ISO 9001 VS. ISO/IEC 17025
Laboratories can be audited and certified to the international management systems standard ISO 9001, which is used to evaluate their systems for managing the quality of their products. ISO 9001 is not appropriate for evaluating technical competence of a lab calibrating Durometers. The evaluation of a supplier against ISO 9001 does not assure you or your customers that the test, inspection, and calibration data are accurate and reliable. There are differences in the purpose, criteria, and emphasis of the ISO 9001 quality system standard and those of the accreditation standard ISO/IEC 17025. For laboratories concerned with demonstrating technical competence, ISO/IEC17025 is the appropriate standard for laboratories calibrating durometers for the oil and gas industry.
Durometer calibration reports on Durometers manufactured by PTC® must include the following or are not recognized as valid calibration by PTC® Instruments or PTC Metrology™.
1. Indenter Extension:
The indenter extension is 0.098 0.002 in.). (2.5±0.04mm) Out of Tolerance Indenter extension can cause out of tolerance readings.
2. Indenter Geometry:
Verified by optical comparator at a minimum of 20X power. 100X power is recommended by PTC Metrology™. ASTM Type D Indenter 30º ±1/2º 0.004r ± .0005 inch r (0.100±0.012mm R). A flat or misshapen indenter that is non-conforming will cause inaccurate readings.
ASTM Type A Indenter 35º ±1/4º 0.031 ±0.001 inch.
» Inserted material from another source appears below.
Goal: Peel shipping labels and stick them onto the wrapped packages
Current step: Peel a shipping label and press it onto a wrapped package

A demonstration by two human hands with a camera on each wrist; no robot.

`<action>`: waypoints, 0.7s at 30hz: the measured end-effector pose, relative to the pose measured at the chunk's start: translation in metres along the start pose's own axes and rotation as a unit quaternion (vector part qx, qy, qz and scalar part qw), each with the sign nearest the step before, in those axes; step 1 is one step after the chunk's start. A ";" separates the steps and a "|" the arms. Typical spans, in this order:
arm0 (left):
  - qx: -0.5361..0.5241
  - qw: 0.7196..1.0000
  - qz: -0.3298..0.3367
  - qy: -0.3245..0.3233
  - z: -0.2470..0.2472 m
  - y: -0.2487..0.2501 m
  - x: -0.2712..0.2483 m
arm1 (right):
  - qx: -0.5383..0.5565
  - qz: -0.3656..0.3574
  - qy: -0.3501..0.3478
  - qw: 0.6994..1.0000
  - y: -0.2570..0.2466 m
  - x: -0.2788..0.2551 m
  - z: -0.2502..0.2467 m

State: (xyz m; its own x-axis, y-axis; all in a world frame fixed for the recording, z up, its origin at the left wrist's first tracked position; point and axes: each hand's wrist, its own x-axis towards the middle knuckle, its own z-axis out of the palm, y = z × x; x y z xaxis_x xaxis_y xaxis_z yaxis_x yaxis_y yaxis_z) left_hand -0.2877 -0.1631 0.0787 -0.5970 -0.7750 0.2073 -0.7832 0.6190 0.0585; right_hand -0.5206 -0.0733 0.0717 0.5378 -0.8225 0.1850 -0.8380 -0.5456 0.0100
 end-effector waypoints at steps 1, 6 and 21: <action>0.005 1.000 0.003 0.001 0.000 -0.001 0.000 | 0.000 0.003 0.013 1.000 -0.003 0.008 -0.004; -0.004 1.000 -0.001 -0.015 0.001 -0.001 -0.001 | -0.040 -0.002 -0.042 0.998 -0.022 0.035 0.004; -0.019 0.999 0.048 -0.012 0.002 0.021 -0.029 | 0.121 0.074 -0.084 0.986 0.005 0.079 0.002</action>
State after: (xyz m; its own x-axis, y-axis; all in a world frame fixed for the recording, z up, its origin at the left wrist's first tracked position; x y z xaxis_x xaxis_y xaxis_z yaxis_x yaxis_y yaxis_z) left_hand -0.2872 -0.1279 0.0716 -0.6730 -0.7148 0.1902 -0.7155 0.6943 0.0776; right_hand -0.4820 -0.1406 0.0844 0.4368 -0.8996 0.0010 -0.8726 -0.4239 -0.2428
A worn or dimensionally incorrect indenter will cause inaccurate readings.
(Imported Durometers that are not marked with ASTM D2240 may have indenters that are non-conforming.)
3. Indenter Display:
The indicator displays a value equal to the indenter travel measured within -0.0 +1.0 durometer units measured at 0.
Display at 0 -0.0 +1.0 Durometer units.
Display at 100 ± 0.50 Durometer units measured at 100. Any out of tolerance readings on the display (Durometer Gauge) at either 0 or 100 will cause inaccurate readings.
4. Linearity
The durometer shall be checked for linearity at the 10, 20, 30, 40, 50, 60, 70, 80, and 90. In most cases a non-linear durometer cannot be repaired.
5. Spring Force Calibration
The durometer spring shall be calibrated at displayed readings of 10, 20, 30, 40, 50, 60, 70, 80, and 90. An out of tolerance spring force measurement will CAUSE inaccurate readings.